EXPLAIN

Description

The EXPLAIN statement displays Doris's query execution plan for a given query. Doris's query optimizer aims to create an efficient plan using statistical data, data characteristics, and features like HASH JOIN, partitioning, and bucketing. However, due to theoretical and practical constraints, the plan may sometimes under perform.

To improve performance, it's essential to analyze the current plan. This article teaches how to use the EXPLAIN statement for optimization.

Syntax

{EXPLAIN | DESC} [VERBOSE] <query_block>

Required Parameters

<query_block>

This is the query statement for which you want the explain plan.

Optional Parameters

[VERBOSE]

Whether to display detailed information is determined by the VERBOSE specification. With VERBOSE, comprehensive details are shown, including specifics on each operator, the tuple IDs they use, and detailed descriptions for each tuple. Without it, concise information is provided.

Return Results

Basic Concepts

To better understand the information displayed by EXPLAIN, let's introduce a few core concepts of the Doris execution plan.

Name	Explanation
PLAN	Execution plan. A query is translated into an execution plan by the execution planner, which is then executed by the execution engine.
FRAGMENT	Execution fragment. Since Doris is a distributed execution engine, a complete execution plan is divided into multiple single-node execution fragments. A FRAGMENT table represents a complete single-node execution fragment. Multiple FRAGMENTS combine to form a complete PLAN.
PLAN NODE	Operator. The smallest unit of the execution plan. A FRAGMENT consists of multiple operators. Each operator is responsible for a specific execution logic, such as aggregation, joins, etc.

Return Result Structure

The result of the Doris EXPLAIN statement is a complete PLAN. Within the PLAN, FRAGMENTS are ordered from back to front based on the execution sequence.

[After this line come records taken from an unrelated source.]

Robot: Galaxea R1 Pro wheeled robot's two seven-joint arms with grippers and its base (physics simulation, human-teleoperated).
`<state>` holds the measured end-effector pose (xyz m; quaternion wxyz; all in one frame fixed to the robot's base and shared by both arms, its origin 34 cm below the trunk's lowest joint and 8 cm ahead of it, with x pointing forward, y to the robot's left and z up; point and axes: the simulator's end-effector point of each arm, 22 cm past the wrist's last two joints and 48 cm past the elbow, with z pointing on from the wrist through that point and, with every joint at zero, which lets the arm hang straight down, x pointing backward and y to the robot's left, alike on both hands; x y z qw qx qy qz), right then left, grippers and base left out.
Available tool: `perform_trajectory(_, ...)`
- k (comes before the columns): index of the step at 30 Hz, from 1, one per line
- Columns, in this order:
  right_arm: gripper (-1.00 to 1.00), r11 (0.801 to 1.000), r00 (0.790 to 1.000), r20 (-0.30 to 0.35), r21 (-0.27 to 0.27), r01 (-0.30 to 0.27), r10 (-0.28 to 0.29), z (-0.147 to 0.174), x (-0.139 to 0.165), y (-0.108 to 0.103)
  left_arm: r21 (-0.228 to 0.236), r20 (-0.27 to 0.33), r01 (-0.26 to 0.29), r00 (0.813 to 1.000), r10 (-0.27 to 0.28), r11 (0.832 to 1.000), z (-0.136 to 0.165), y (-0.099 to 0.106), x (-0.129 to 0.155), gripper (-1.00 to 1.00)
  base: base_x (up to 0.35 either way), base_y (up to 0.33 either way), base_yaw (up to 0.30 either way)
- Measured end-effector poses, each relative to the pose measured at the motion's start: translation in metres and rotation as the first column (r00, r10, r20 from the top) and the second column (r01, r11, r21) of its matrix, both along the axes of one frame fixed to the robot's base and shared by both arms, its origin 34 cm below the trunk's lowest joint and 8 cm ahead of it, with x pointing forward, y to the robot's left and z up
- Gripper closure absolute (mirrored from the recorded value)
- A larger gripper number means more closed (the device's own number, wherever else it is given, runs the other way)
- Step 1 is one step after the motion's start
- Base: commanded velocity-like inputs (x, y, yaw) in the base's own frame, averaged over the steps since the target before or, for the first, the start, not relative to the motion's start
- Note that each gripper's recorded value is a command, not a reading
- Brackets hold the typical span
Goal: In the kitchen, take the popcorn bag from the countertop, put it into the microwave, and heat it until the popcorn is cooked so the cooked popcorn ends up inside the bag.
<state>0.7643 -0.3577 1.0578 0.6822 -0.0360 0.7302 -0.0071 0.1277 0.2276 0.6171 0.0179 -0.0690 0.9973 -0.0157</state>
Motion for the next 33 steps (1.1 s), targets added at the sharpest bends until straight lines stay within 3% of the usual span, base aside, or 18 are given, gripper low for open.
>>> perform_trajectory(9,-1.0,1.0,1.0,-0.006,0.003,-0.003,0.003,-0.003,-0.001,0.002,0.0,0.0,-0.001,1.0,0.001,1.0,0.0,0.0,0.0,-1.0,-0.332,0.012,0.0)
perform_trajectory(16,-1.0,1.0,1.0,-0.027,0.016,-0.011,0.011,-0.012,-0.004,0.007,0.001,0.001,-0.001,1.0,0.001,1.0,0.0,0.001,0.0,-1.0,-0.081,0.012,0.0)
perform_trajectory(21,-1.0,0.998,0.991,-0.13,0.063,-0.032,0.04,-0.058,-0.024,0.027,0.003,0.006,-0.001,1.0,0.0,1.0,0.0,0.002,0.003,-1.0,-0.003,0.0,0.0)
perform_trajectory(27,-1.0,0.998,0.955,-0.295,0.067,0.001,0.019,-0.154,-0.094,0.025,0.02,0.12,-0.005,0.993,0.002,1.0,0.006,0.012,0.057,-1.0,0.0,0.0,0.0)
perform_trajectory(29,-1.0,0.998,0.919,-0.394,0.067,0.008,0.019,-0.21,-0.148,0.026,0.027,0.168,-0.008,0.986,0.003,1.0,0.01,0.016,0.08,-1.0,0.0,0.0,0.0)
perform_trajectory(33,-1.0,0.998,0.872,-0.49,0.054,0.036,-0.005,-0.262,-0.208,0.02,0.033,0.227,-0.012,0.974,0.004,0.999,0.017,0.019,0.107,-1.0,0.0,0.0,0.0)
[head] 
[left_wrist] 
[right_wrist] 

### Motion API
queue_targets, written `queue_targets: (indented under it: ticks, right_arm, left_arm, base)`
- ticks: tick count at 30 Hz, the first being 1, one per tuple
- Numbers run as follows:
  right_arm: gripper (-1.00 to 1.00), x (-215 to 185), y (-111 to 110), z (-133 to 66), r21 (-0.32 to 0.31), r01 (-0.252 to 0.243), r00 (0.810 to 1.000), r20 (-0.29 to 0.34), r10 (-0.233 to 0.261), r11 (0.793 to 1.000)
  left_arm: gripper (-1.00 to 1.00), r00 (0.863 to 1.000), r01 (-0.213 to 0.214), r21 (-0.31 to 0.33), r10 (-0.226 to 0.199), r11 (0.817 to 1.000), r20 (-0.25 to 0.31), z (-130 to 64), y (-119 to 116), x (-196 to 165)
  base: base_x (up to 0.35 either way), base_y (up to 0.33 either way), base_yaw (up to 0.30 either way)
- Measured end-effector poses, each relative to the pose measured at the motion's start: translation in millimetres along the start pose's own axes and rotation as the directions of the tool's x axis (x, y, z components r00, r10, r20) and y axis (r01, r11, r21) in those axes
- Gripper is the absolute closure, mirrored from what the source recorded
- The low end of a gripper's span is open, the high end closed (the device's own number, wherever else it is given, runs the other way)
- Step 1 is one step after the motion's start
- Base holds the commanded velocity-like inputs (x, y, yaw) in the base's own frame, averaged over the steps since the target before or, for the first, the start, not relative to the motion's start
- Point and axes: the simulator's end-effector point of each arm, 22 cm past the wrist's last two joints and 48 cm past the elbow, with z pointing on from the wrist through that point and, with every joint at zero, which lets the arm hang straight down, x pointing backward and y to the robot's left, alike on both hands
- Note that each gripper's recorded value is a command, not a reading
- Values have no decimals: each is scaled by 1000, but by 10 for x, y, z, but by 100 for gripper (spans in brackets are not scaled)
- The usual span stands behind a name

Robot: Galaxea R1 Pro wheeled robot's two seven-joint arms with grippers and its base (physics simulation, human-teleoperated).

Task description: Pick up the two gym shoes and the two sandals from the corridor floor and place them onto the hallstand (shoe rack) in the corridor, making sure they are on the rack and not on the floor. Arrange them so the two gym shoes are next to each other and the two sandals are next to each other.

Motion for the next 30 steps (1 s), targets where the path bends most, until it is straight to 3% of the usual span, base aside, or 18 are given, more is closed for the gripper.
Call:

Within each FRAGMENT, operators (PLAN NODES) are also ordered from back to front based on the execution sequence.

An example is provided below:

+--------------------------------------------------+
| Explain String(Nereids Planner)                  |
+--------------------------------------------------+
| PLAN FRAGMENT 0                                  |
|   OUTPUT EXPRS:                                  |
|     cnt[#10]                                     |
|     cnt[#11]                                     |
|   PARTITION: UNPARTITIONED                       |
|                                                  |
|   HAS_COLO_PLAN_NODE: false                      |
|                                                  |
|   VRESULT SINK                                   |
|      MYSQL_PROTOCAL                              |
|                                                  |
|   7:VEXCHANGE                                    |
|      offset: 0                                   |
|      distribute expr lists:                      |
|                                                  |
| PLAN FRAGMENT 1                                  |
|                                                  |
|   PARTITION: RANDOM                              |
|                                                  |
|   HAS_COLO_PLAN_NODE: false                      |
|                                                  |
|   STREAM DATA SINK                               |
|     EXCHANGE ID: 07                              |
|     UNPARTITIONED                                |
|                                                  |
|   6:VHASH JOIN(354)                              |
|   |  join op: INNER JOIN(BROADCAST)[]            |
|   |  equal join conjunct: cnt[#7] = cnt[#5]      |
|   |  cardinality=1                               |
|   |  vec output tuple id: 8                      |
|   |  vIntermediate tuple ids: 7                  |
|   |  hash output slot ids: 5 7                   |
|   |  distribute expr lists:                      |
|   |  distribute expr lists:                      |
|   |                                              |
|   |----4:VEXCHANGE                               |
|   |       offset: 0                              |
|   |       distribute expr lists:                 |
|   |                                              |
|   5:VEXCHANGE                                    |
|      offset: 0                                   |
|      distribute expr lists:                      |
|                                                  |
| PLAN FRAGMENT 2                                  |
|   ...                                            |
|                                                  |
| PLAN FRAGMENT 3                                  |
|   ...                                            |
+--------------------------------------------------+

Operators are linked to their child nodes with dashed lines. When an operator has multiple children, they are arranged vertically, representing a right-to-left order. In the example above, operator 6 (VHASH JOIN) has operator 5 (EXCHANGE) as its left child and operator 4 (EXCHANGE) as its right child.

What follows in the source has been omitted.